4 Tips for an Easy-to-Build Budget and Strategic Plan

By Julie Rains on 6 September 2010 0 comments
Photo: kutaytanir

The budgeting process is on the horizon. You might be tempted to add (or subtract, depending on your outlook) 5 to 10 percent to prior year's numbers, call it a budgeting day, and focus your leadership strengths on running the business. A deeper but relatively quick evaluation of your business could be useful, not only to budgeting but also planning strategically and growing profitability. Look at these four elements.

1. Change

Think about changes that your business will be initiating in the coming year and those outside of your control. These might include:

Study changes in a strategic planning session with your management team or during solitary reflection about your business direction. Project their impact on your financial statements, either before you begin the budgeting process or when you develop the budget.

2. Sales

Your approach to developing sales projections will vary, depending on the depth of your customer base and product lines as well as the structure of your sales organization. For example, if you have a handful of accounts that comprise 80 percent of your business, then ask your key account managers to project their sales or meet with these customers yourself to talk about their needs and buying plans in the next 12 to 18 months. If your customer base is much broader, then ask your field sales managers to prepare sales estimates; analyze trends and project sales associated with categories such as geography, industry, and referral source; or talk with a representative group of customers about their plans.

At the same time, identify sales drivers among your merchandise categories, core basics, trending SKUs, and service offerings, including those services delivered electronically. If your product or service is a big ticket item, evaluate your sales pipeline. Marry your hopes for the coming year with results from prior years to develop realistic projections.

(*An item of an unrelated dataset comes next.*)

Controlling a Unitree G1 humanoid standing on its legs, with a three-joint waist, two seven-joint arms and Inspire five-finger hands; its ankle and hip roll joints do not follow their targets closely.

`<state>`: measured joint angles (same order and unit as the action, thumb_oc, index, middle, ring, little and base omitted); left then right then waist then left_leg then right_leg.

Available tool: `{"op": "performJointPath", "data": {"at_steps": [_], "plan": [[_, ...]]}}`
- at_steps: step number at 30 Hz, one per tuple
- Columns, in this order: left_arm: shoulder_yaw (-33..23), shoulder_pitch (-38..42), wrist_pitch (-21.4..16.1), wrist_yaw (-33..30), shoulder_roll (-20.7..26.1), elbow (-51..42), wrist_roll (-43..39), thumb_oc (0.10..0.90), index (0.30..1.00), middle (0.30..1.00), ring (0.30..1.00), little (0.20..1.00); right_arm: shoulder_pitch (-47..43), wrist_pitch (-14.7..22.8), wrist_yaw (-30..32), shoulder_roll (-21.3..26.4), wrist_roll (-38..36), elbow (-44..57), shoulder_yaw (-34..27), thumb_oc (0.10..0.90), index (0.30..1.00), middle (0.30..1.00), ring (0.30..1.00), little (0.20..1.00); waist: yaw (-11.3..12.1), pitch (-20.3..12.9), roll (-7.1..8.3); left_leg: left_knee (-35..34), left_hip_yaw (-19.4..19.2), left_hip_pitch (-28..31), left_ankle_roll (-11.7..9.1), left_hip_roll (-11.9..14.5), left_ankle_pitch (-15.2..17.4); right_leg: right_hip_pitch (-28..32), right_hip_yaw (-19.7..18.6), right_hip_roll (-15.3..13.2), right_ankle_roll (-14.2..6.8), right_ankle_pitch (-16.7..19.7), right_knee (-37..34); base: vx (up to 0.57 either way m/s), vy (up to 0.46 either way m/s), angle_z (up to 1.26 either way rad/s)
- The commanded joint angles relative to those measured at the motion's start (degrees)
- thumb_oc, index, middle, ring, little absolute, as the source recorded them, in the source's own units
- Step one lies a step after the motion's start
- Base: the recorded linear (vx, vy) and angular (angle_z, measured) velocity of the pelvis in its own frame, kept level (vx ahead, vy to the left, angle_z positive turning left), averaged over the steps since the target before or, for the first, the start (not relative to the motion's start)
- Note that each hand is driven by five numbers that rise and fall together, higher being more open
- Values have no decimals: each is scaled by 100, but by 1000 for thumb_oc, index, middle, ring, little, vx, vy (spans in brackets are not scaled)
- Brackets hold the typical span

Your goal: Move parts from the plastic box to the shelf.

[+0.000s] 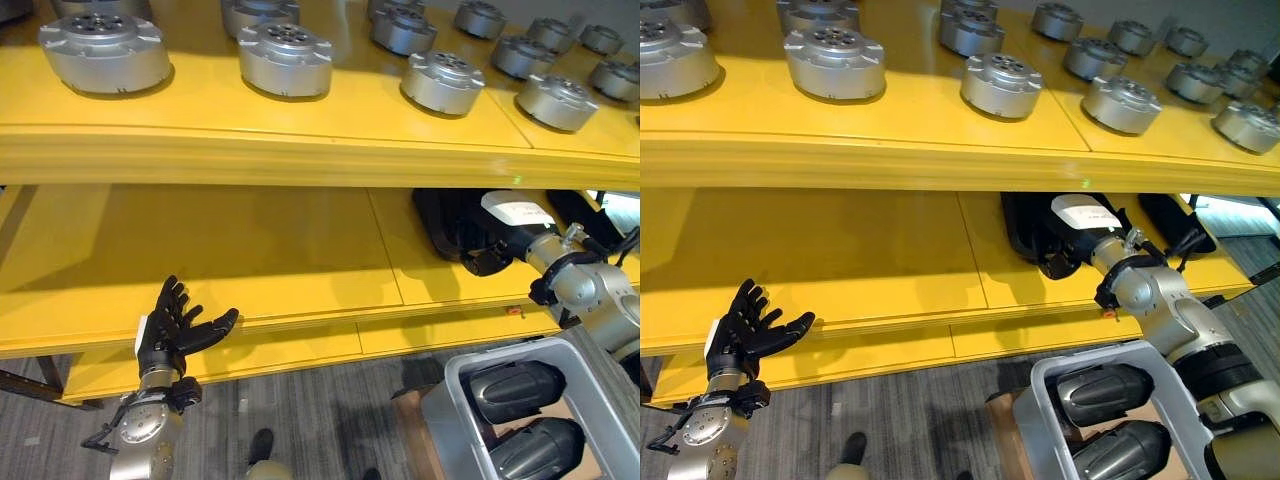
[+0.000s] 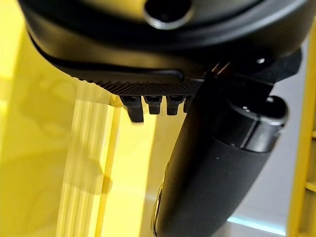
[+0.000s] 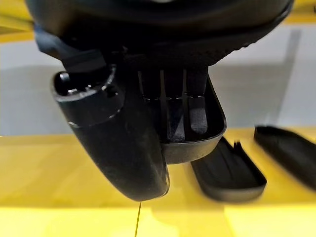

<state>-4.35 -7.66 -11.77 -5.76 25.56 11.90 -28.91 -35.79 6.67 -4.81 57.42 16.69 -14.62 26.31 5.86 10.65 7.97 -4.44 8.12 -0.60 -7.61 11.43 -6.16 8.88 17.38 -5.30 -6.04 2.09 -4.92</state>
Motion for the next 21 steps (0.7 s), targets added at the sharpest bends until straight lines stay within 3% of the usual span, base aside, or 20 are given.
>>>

For cash management purposes, get a sense of when sales will happen and when you'll have cash in hand as a result of sales based on factors such as:

  • Length of sales cycle
  • Credit terms and average DSO
  • Seasonal aspects of your business

3. Operating Expenses

Your business might budget expenses based on a well-organized, custom chart of accounts or simply reflect sources of income and expense deductions from a corporate tax return. Whatever you do, consider how various line items can be consolidated to get a holistic view of your business:

  • Cost of goods (inventory) or services (freelancers, independent contractors) that are packaged and resold
  • Cost of generating sales: advertising, travel, meals and entertainment
  • Payroll: salaries, wages, employee benefits (healthcare, lifestyle, and retirement), workers' compensation insurance
  • Facilities and equipment: lease of office or distribution space, utilities, equipment rental fee or purchase costs (if expensed, according to tax law), repairs and maintenance, property insurance
  • Professional services: in-house and outside legal, technology, accounting, and other services
  • Financial services: bank fees and interest on bank loans

Explore how sales and expenses are linked. (For example, are inventory plans lined up with sales projections; are marketing dollars allocated to visiting a key client; will going green save money on utilities; will new pricing strategies reduce sales volume but eliminate the need for contract labor; etc.) Make adjustments to synchronize finances associated with your business operations.

4. Strategic Expenses

Many of the coming year's expenses may position your company for future success but not directly influence sales, service levels, or the efficiency of your back-office operations. These may include costs of research and development projects, legal fees to apply for a patent or trademark, and startup cost of an ecommerce business.

If your company has just obtained a patent and forged a licensing agreement using this intellectual property, then make sure that you reduce legal fees compared to prior years and increase income associated with royalties. Similarly, if the ecommerce business has been launched, plan appropriately for variations in sales and expenses.

Ask the right questions

When I worked as a staff accountant for an apparel manufacturer, the controller told me that the outside auditors used faulty logic when judging the reasonableness of our year-end financial statements. The lead auditor routinely questioned large increases and decreases compared to prior years. A more pertinent question, according to my boss, would have been to determine why a certain expense item remained flat when the volume of usage had skyrocketed or when the sales that this expense activity supported fell dramatically. Get to know your business, uncover changes in revenue streams and expense structures, and then see if your financial statements (and budgets) mesh.